Most people have parents who operated as a supportive unit, but I feel a unique and distinct pride in having grown up knowing my parents as separate and individual people- people with flaws, triumphs, and struggles they were dealing with and scrambling to work around while they were raising me. Though it was complicated at the best of times, traumatic at the worst, it was an undeniably humbling experience to realise so young that our parents are all people just as individually motivated and lost as the rest of us. While other people may not see this until they are also adults, I got to see it while I was young. My parents were broke, struggling from a recent divorce, and going through the trials of dating people while I was young. I grew up with a very interesting depiction of love, companionship, and what it means to be a parent. My idea of parenthood did not involve the kind of uniform approach that others saw- my parents often took completely different approaches and didn't always communicate. They were messy, separate, and had to sometimes expose us to the struggles in their personal lives that are so often shielded by the parenting partner in other families. It was interesting.
I think I am only now getting the full picture of what my childhood really was and where the renaissance of my parent's nostalgia comes in. I am not nostalgic for my childhood because it was very fragmented. But I am, and always will be, nostalgic for the unique perspective I got on my young floundering parents who took break at times to show their children what their short and potent history meant to them.

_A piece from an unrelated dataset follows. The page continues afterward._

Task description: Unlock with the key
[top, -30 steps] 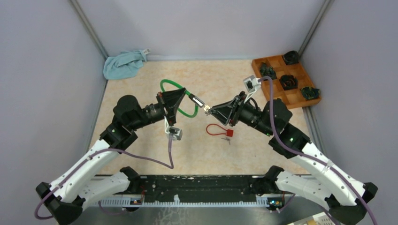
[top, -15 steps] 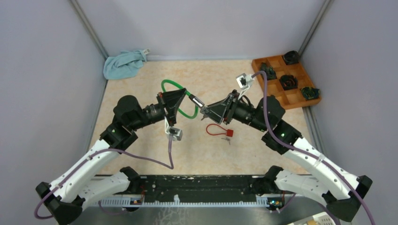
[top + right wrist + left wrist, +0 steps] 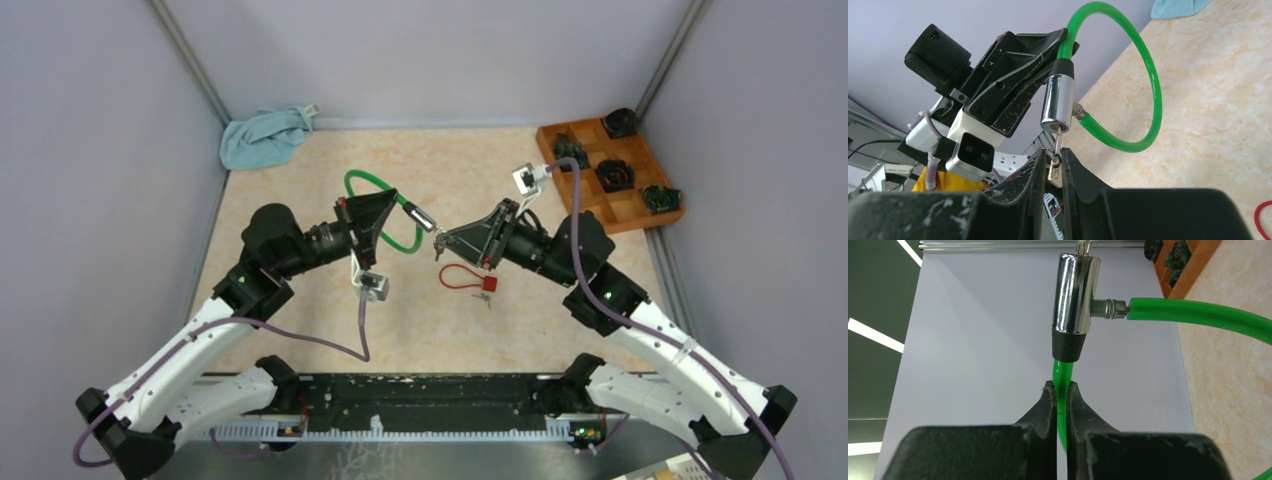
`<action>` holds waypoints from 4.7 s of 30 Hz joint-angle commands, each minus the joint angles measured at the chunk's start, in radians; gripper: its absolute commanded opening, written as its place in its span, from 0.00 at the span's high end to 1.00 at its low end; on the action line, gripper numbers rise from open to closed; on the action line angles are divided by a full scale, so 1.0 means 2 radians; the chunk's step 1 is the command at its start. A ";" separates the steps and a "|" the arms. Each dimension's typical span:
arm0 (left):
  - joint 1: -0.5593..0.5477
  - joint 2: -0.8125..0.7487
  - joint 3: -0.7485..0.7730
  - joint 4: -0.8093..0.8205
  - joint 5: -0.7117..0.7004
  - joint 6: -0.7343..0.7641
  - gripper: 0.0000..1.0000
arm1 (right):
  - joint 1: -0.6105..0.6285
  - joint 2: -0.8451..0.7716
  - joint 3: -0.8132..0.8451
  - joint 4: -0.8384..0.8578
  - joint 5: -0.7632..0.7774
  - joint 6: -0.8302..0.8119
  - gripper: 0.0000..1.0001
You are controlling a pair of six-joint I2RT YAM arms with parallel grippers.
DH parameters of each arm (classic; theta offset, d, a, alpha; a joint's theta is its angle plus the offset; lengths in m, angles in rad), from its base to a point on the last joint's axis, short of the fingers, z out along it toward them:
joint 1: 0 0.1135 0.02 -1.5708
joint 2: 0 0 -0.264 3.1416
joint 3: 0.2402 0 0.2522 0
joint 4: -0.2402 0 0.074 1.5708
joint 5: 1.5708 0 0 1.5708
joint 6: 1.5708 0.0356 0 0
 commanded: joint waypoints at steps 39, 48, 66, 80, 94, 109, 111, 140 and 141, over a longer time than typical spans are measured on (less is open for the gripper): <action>-0.012 -0.016 -0.022 0.101 0.010 0.113 1.00 | -0.003 0.155 -0.175 0.656 0.067 0.535 1.00; -0.012 0.000 -0.004 0.111 -0.010 0.071 1.00 | -0.008 0.134 -0.196 0.634 0.062 0.519 0.81; -0.013 0.014 0.037 0.105 -0.037 0.025 1.00 | -0.078 -0.009 -0.221 0.436 -0.005 0.382 0.32; -0.012 0.044 0.116 0.039 -0.039 -0.099 1.00 | 0.017 -0.024 -0.134 0.288 0.071 -0.137 0.33; -0.013 0.043 0.122 0.021 -0.061 -0.139 1.00 | 0.108 0.079 -0.111 0.461 0.176 -0.249 0.71; -0.013 0.091 0.207 0.028 -0.169 -0.300 1.00 | 0.135 0.000 -0.215 0.420 0.252 -0.251 1.00; -0.013 0.079 0.196 0.012 -0.129 -0.306 1.00 | 0.135 -0.007 -0.208 0.407 0.248 -0.257 1.00; 0.026 0.167 0.344 -0.552 0.187 -0.207 0.36 | 0.135 -0.055 -0.065 0.088 0.131 -0.408 1.00; 0.031 0.177 0.350 -0.575 0.193 -0.193 0.36 | 0.135 -0.059 -0.064 0.084 0.131 -0.409 1.00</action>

I always used to say that my mother has been 21 for decades now. Her social life and partying nature had been a constant and has only recently evolved. My father, in a similar but different way, had been stuck in a hopeless nostalgia for the past for decades as well, until recently when he decided to pursue the things it seemed like he had been missing in his life for years. Today, both of my parents have become significantly more relaxed but not the same way other parents their age have- they haven't "retired", I think they have let go of whatever it was holding them down. I am so proud of them and I feel so blessed to feel this pride. I don't imagine many people get to see their parents like this. I know that I used to be jealous of my peers who get to see their parents in love, but I also know that I get the very unique pleasure of seeing my parents blossom as individuals like they are today.
Though I do not buy in to spiritual feminism, some aspects of it are so ingrained in my fiercely matriarchal family that I can not resist. Sometimes, when people tell me how much I look like my mother, I like to think about stories of her when she was young and prone to adventure. When I found myself drawn to the hippie aesthetic, I couldn't help but wonder if it was part of my generational DNA. A few years ago I was examining a train map while I was in Edinburgh and I remember seeing Cornwall as a potential stop in my travels. Visiting Cornwall has always been on my mother's bucket list, another topic which my parents have shared with me throughout the years. I distinctly remember being hit with a sudden wave of emotion, realising how easily I could bring myself there and how in some small, hopelessly romantic way, I'd be bringing a little piece of my mother there. I didn't end up getting off at Cornwall. Only recently am I beginning to understand how sentimental I am about my family history.
Lately, I have been considering saving up for a year and not going anywhere in the spring so that I can afford flights to Switzerland. I can't explain why exactly, but some intangible force compels me to do so- something greater than the sum of my parts and the desire to see the Alps. Perhaps when I get there it will make sense to me the way it does when that song from Apocalypse Now plays on the radio.